Increasing Prevalence of Food Diseases

It is relatively easy to achieve a consensus among experts that more than half of all diseases are caused by eating too much of the wrong food and exercising too little. While this truth is acknowledged, physician continue to categorize patients in tight diagnostic containers, each with its choices of drug therapies. The terms "diet and lifestyle changes" are token words, stated and then ignored. There are even physicians who dismiss diet revision as "complementary or alternative" medicine. Real doctors rely on scalpels and prescription pads.

I have abandoned the idea of neatly packaged diseases. Health problems tend to cluster in groups and evolve over time. Many factors contribute to the final end-stage disease, listed as diagnoses in medical records. Non-specific illnesses may be misunderstood by physicians who have only been taught to make diagnoses of specific disorders. Often patients with mild symptoms are progressing toward a major illness, but they may suffer in an ill-defined state for months or years. As illnesses progress, more specific features tend to emerge; dysfunction and tissue changes become more obvious, and medical diagnoses become more useful. A heart attack or stroke, both calamitous events with obvious features, fit the medical model well and tend to be diagnosed reliably and treated in a standard fashion.

These are end-point events - the underlying pathology takes years to develop and increasing dysfunction is often ignored as the pathology progresses toward a dramatic conclusion. Other processes may remain ill defined: chronic fatigue, muscle pains, irritable bowel, headaches and cognitive dysfunction may make life miserable for many years before a more definable disease such as inflammatory arthritis becomes apparent.

While people live longer in North America, there is growing evidence that the wellness quotient of the average citizen deteriorates and the prospect of chronic degenerative disease haunts the aging population. It is easy to point to persisting, increasing, debilitating health problems such as depression, family violence, suicide, obesity, diabetes, disability from degenerative diseases, dementias, cancer and an increasing incidence of ill-defined illnesses.

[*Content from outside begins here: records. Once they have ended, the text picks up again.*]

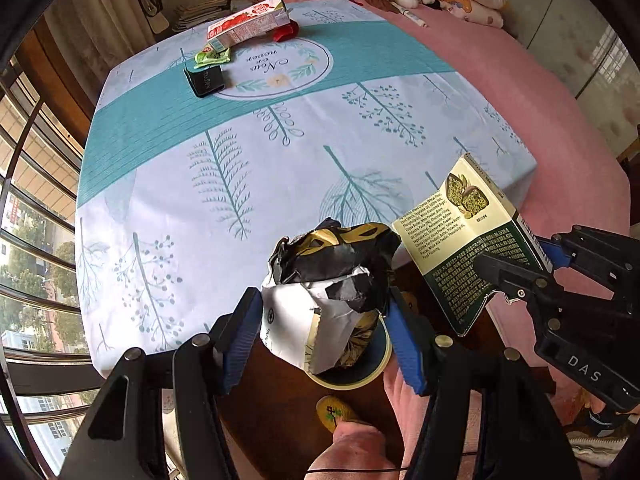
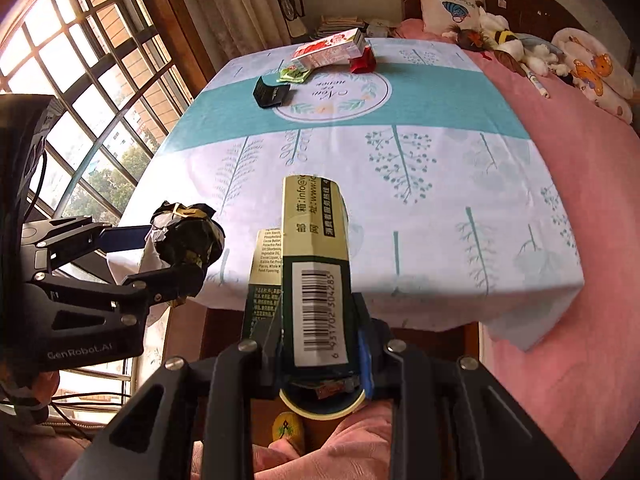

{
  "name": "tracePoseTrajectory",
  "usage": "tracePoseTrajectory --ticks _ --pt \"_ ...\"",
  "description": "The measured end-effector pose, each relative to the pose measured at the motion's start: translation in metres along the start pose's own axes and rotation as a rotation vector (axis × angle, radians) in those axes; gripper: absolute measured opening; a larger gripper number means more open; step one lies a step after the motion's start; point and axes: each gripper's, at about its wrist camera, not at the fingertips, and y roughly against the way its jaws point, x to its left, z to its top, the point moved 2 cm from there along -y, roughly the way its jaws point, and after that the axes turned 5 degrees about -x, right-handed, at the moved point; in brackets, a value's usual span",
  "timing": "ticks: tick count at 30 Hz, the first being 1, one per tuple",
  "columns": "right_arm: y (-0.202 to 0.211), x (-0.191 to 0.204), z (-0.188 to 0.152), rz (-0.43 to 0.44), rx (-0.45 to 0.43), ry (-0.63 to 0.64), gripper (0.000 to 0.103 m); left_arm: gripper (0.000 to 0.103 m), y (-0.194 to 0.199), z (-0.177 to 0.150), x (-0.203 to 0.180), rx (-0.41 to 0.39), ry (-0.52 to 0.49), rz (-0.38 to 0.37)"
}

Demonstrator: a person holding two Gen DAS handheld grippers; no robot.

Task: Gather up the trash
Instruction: 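Carry the barcode box and crumpled wrapper down over the bin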

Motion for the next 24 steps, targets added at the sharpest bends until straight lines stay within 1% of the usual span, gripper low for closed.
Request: tracePoseTrajectory --ticks 5,9,12,15,18,21,24 --pt "-0.009 0.019 -0.055 -0.002 0.093 -0.009 0.027 0.060 -0.008 -0.045 -0.007 0.051 0.003 -0.032" --pt "-0.039 0.019 -0.099 -0.008 0.169 -0.039 0.027 0.061 -0.034 -0.087 -0.023 0.092 -0.028 -0.028" --pt "-0.077 0.012 -0.134 -0.013 0.226 -0.079 0.027 0.061 -0.070 -0.122 -0.033 0.147 -0.018 -0.042" --pt "-0.125 0.001 -0.172 -0.023 0.293 -0.112 0.027 0.061 -0.115 -0.155 -0.041 0.187 -0.013 -0.052" --pt "-0.177 -0.011 -0.208 -0.030 0.346 -0.128 0.028 0.063 -0.167 -0.182 -0.043 0.224 -0.017 -0.035" --pt "-0.226 -0.023 -0.239 -0.042 0.378 -0.128 0.028 0.065 -0.216 -0.204 -0.041 0.258 -0.003 -0.021" --pt "-0.265 -0.033 -0.260 -0.041 0.383 -0.131 0.029 0.070 -0.252 -0.217 -0.035 0.259 0.028 -0.027"
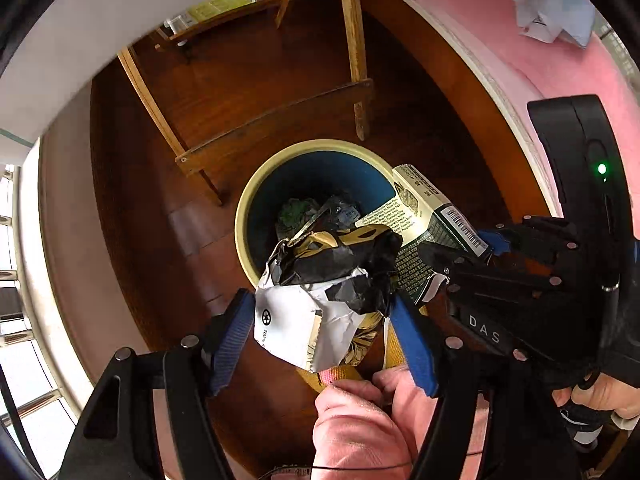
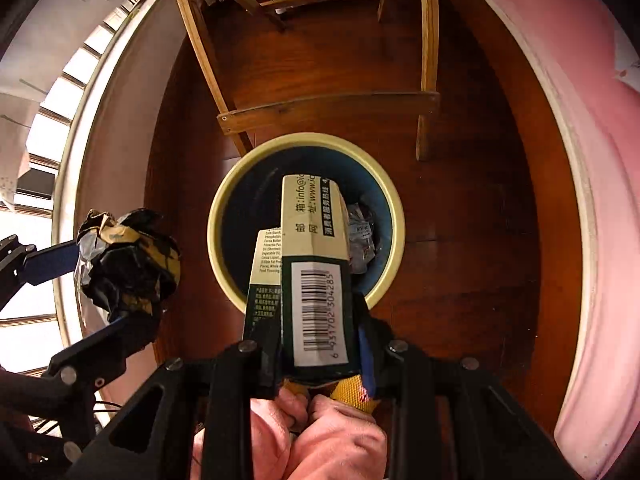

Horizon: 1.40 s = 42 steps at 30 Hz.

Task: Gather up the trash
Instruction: 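Carry the barcode box and crumpled wrapper down over the bin, then open both tools to drop the box and wrapper into the bin, then raise both open tools back over the table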

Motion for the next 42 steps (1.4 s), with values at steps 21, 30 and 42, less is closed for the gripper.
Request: tracePoseTrajectory --ticks 21,30,42 --pt "-0.033 -0.025 0.021 0.023 -0.046 -0.041 0.056 0.073 -0.055 0.025 0.019 0.071 0.053 0.039" --pt "0.025 -0.019 0.023 -0.004 -0.027 -0.058 0.056 0.073 0.008 0.033 0.012 0.088 0.047 0.044" --pt "0.173 0.017 0.023 -0.027 -0.037 -0.006 0.056 0.073 0.182 0.047 0.004 -0.026 0.019 0.018"
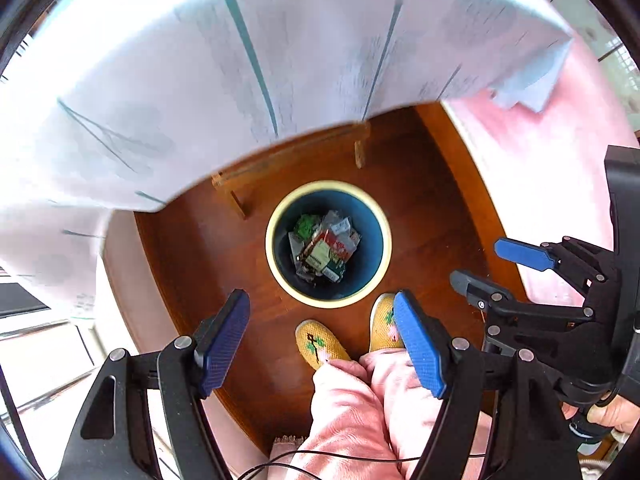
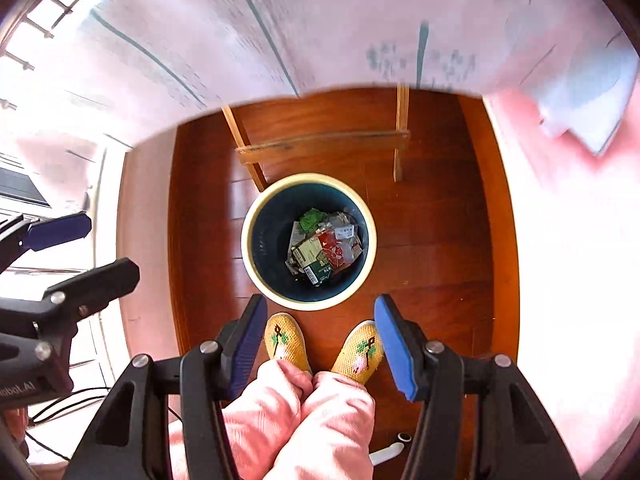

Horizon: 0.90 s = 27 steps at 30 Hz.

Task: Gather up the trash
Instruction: 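Raise both open tools back over the table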

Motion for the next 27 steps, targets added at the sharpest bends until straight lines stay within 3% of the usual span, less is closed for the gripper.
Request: tracePoseTrajectory --ticks 7,14,21,27 --pt "0.091 0.017 0.025 -0.018 -0.113 0.049 0.056 0.073 0.093 0.026 0.011 -0.136 -0.018 -0.004" --pt "0.162 0.032 0.070 -0.062 -0.283 0.120 0.056 0.073 0.157 0.068 0.034 -0.262 0.010 0.006" --pt "0.203 0.045 0.126 -0.096 -0.404 0.175 0.056 0.073 0.187 0.109 0.056 -0.329 -0.039 0.044" --pt "0.216 0.060 0.194 -0.091 -0.447 0.291 0.056 0.073 0.189 0.155 0.072 -0.328 -0.051 0.042"
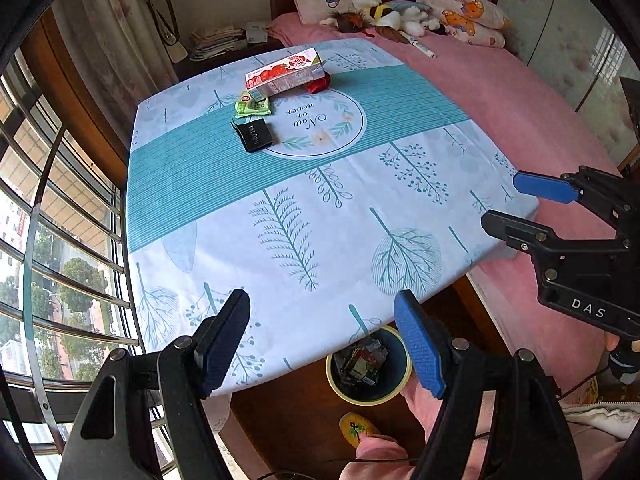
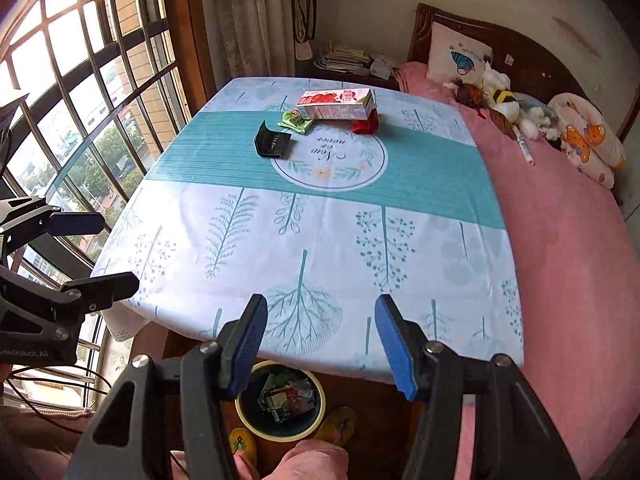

More than 50% of the adult population in the US and Canada report chronic symptoms such as headache, fatigue and joint or muscle pain. Aging citizens are vulnerable to a variety of debilitating if not tragic illnesses. The rising incidence of two disabling and chronic illnesses Diabetes 2 and Alzheimer's dementia is a major concern especially as a wave of 70 million aging citizens of North America will fully manifest these diseases in the next 20 years.